======== Material provided ========
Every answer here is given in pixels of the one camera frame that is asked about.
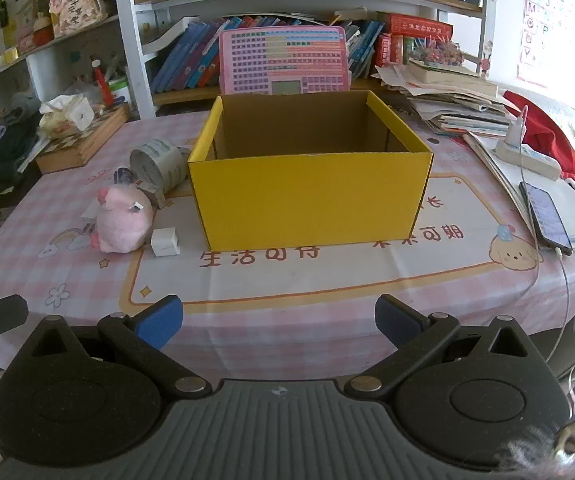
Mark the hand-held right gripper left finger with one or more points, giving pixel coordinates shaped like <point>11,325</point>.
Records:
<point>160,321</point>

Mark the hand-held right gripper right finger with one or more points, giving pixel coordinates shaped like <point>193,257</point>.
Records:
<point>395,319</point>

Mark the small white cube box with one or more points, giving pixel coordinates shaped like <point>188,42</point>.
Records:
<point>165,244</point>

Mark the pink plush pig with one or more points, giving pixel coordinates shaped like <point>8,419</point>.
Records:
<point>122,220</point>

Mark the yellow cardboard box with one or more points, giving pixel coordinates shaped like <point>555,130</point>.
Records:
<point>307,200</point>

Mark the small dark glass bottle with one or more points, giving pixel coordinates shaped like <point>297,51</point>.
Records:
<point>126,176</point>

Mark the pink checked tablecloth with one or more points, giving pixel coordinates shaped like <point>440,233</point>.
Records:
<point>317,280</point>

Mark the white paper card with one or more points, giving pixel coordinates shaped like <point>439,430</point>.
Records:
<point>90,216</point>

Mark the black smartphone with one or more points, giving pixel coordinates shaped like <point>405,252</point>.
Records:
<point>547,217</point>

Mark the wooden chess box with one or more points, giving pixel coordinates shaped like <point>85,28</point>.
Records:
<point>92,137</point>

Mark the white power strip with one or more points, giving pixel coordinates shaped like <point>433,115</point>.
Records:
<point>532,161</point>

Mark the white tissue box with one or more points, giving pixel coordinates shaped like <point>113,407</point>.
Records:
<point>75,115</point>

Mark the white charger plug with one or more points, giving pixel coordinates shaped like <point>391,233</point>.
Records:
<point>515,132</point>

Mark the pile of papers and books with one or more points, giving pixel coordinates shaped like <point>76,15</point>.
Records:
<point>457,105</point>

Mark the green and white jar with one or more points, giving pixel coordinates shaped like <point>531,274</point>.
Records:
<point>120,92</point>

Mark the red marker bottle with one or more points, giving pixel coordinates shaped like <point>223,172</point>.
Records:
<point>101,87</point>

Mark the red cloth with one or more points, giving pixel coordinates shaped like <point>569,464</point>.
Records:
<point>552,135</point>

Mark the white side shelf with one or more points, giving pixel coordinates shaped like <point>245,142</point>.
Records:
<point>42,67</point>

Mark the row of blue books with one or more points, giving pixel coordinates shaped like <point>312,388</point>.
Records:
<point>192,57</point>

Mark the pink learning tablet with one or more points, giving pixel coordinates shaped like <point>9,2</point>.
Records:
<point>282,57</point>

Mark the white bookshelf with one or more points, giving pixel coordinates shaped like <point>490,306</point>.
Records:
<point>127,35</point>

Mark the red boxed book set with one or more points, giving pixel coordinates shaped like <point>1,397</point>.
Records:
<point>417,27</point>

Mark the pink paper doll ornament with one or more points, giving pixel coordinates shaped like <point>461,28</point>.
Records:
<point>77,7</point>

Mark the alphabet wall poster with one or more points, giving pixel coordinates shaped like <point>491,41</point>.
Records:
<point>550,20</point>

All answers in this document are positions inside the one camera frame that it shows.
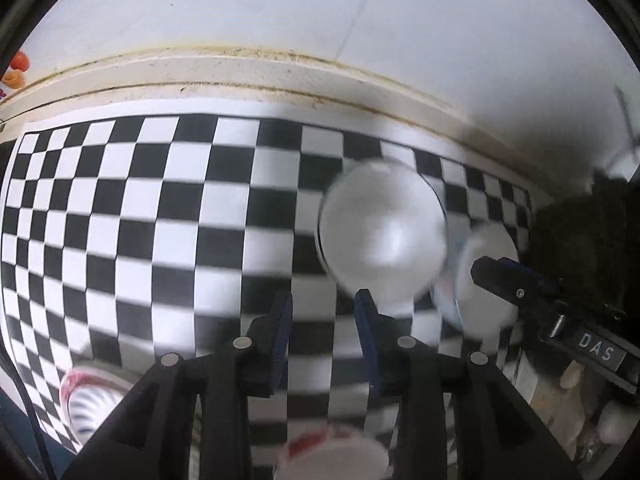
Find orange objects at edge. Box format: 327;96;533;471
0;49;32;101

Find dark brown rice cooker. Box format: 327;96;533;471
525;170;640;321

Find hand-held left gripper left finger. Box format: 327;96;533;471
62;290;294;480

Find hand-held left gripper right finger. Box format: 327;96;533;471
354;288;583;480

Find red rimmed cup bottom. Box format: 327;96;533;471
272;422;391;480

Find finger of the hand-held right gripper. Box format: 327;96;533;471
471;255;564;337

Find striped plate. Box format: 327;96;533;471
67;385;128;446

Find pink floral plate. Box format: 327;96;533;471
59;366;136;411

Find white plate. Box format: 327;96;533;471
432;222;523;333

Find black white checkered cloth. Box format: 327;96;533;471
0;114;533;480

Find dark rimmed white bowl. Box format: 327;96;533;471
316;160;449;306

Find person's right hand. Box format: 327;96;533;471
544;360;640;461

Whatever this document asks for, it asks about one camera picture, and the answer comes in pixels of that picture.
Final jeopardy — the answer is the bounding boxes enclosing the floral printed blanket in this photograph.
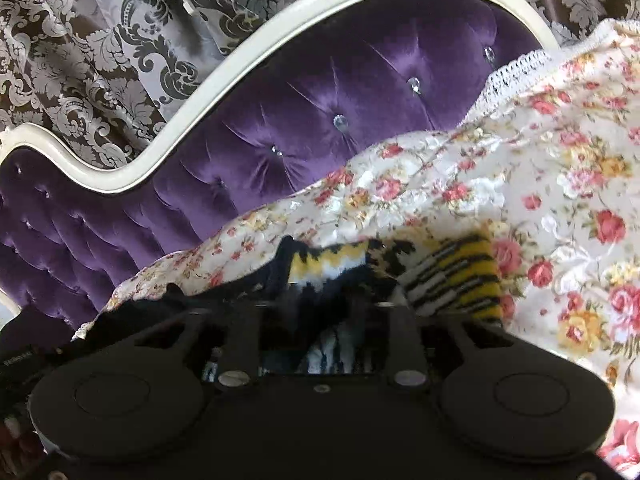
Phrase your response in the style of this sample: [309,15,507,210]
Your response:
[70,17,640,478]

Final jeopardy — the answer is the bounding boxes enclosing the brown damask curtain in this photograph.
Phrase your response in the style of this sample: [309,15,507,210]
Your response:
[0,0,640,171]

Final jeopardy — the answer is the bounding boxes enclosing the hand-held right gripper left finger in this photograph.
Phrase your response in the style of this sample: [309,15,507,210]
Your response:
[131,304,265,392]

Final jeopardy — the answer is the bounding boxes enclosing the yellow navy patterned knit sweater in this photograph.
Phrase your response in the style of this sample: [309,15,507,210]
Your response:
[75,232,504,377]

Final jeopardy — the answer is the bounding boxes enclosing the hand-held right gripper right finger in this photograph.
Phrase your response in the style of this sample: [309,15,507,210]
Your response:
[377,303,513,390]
========
======== Material provided ========
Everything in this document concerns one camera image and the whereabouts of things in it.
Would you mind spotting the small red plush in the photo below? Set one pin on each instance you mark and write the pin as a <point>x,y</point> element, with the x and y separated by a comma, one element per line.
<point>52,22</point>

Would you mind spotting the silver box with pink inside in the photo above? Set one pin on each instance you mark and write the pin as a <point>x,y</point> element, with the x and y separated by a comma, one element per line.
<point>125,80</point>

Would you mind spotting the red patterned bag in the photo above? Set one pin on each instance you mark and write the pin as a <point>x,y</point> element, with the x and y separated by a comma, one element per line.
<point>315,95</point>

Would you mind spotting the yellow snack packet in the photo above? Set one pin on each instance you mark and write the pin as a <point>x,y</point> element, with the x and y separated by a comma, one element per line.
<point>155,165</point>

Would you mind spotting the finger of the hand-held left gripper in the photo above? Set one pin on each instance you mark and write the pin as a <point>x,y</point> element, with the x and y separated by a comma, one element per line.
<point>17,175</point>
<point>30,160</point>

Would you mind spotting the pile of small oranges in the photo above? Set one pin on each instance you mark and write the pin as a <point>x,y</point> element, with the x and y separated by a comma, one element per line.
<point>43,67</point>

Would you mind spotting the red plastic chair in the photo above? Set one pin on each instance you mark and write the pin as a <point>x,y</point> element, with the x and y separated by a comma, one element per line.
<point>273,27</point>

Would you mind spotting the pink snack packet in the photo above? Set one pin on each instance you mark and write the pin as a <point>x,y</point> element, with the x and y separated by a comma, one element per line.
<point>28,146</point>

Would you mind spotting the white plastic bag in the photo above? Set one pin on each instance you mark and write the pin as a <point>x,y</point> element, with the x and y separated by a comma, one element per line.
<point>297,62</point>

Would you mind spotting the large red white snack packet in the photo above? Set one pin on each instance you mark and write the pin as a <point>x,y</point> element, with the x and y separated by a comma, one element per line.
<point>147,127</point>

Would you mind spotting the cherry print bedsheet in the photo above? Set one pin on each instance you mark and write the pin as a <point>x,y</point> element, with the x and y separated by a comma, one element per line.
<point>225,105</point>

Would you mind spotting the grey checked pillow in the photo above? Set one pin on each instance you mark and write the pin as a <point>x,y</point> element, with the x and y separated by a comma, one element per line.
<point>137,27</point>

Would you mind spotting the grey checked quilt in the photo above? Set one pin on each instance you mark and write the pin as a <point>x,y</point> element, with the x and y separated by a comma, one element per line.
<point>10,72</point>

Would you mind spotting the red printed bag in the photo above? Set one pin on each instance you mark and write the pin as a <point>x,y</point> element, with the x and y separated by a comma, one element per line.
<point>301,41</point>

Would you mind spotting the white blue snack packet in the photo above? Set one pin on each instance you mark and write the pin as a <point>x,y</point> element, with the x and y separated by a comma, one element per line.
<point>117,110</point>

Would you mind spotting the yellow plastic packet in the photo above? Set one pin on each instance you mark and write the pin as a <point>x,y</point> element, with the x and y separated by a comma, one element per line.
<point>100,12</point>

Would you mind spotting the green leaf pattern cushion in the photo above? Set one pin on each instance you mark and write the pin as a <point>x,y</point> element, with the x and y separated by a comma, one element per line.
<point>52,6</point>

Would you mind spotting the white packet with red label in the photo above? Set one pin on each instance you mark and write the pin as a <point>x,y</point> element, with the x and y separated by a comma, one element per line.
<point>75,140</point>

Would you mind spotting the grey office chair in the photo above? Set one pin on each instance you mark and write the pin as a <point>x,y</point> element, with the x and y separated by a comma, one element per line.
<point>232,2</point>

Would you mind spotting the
========
======== Material provided ========
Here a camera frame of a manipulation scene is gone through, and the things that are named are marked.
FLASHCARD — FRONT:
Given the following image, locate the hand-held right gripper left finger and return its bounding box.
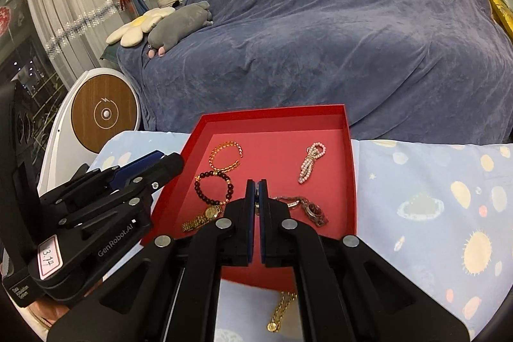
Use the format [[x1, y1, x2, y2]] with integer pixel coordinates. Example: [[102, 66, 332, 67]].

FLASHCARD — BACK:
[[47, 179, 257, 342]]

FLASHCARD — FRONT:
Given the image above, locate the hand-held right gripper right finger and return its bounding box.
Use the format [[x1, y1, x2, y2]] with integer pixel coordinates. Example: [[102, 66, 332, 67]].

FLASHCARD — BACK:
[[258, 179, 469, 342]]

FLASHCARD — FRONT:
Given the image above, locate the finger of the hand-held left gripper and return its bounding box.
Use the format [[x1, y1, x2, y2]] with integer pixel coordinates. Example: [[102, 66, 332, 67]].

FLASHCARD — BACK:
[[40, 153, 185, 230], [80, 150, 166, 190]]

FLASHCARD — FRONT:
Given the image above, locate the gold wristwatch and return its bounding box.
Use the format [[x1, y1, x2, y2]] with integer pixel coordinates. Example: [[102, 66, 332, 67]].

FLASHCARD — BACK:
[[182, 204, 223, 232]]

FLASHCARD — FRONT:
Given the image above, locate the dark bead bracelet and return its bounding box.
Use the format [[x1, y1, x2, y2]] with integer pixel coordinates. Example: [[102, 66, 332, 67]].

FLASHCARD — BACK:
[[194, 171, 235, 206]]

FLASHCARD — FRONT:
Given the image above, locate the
========
Try it
From the data above, output exactly the lines between the one containing "<point>92,137</point>" and the one containing "<point>552,135</point>", counting both of them.

Exercise solution
<point>92,137</point>

Mark the white power strip with one or more points, giving pixel coordinates shaped like <point>433,115</point>.
Records:
<point>532,161</point>

Mark the white tissue box with one or more points, giving pixel coordinates shaped like <point>113,407</point>.
Records:
<point>75,115</point>

Mark the white charger plug with one or more points, giving pixel coordinates shaped like <point>391,233</point>.
Records:
<point>515,132</point>

Mark the pile of papers and books with one or more points, giving pixel coordinates shaped like <point>76,15</point>.
Records:
<point>457,105</point>

Mark the green and white jar with one or more points, giving pixel coordinates shaped like <point>531,274</point>.
Records:
<point>120,92</point>

Mark the red marker bottle with one or more points, giving pixel coordinates shaped like <point>223,172</point>.
Records:
<point>101,87</point>

Mark the red cloth with one or more points, giving pixel coordinates shaped like <point>569,464</point>.
Records:
<point>552,135</point>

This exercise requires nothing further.